The tragic cruelty and the carnage of Rohingyas that occurred in Sittwe, the capital of Arakan (now known as Rakhine) state, is assumed to have been caused by Dr. Aye Maung, member of parliament and chairman of the Rakhine Nationalities Development Party (RNDP) because in his interview with Venus News Journal on June 14, 2012, he said, “The Rakhine state should be established in the way Israel was initially established.” 

That's the dream of the Rakhine people. They want to drive out Rohingya Muslims from the Rakhine (Arakan) state, their current leader Dr. Aye Maung asserted in that interview.

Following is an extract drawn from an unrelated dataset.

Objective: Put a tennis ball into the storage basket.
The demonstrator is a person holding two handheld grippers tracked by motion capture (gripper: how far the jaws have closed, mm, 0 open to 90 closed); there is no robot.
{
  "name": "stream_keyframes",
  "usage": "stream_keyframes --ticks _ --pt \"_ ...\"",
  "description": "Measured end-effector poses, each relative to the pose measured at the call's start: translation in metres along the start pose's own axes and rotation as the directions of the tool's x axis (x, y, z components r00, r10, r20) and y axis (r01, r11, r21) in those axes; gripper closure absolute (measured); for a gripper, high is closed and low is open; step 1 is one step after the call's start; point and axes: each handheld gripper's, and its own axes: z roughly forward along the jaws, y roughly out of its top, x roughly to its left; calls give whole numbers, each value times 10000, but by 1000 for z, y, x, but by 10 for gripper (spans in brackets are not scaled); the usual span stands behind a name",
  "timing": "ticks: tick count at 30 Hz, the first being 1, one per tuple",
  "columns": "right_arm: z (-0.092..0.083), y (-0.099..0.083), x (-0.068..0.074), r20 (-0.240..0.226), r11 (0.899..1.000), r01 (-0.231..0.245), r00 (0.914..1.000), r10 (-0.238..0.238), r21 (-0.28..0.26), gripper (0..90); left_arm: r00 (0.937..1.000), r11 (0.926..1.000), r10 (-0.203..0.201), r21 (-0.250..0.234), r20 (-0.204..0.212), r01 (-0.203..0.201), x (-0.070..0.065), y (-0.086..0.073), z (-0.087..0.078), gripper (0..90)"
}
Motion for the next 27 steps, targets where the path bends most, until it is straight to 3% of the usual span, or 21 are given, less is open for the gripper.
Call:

In the last week of last month, a RNDP statement indicated, “Bengalis must be segregated and settled in separate, temporary places so that the Rakhines and Bengalis are not able to mix together in villages and towns in Rakhine state.” “Repatriating non-citizen Bengalis to a third country in a short period of time must be discussed with the United Nations and the international community,” the statement added. The RNDP also issued a statement early this year against a job announcement by CARE International in Myanmar, an NGO working in Arakan state, for using the term “Rohingya.”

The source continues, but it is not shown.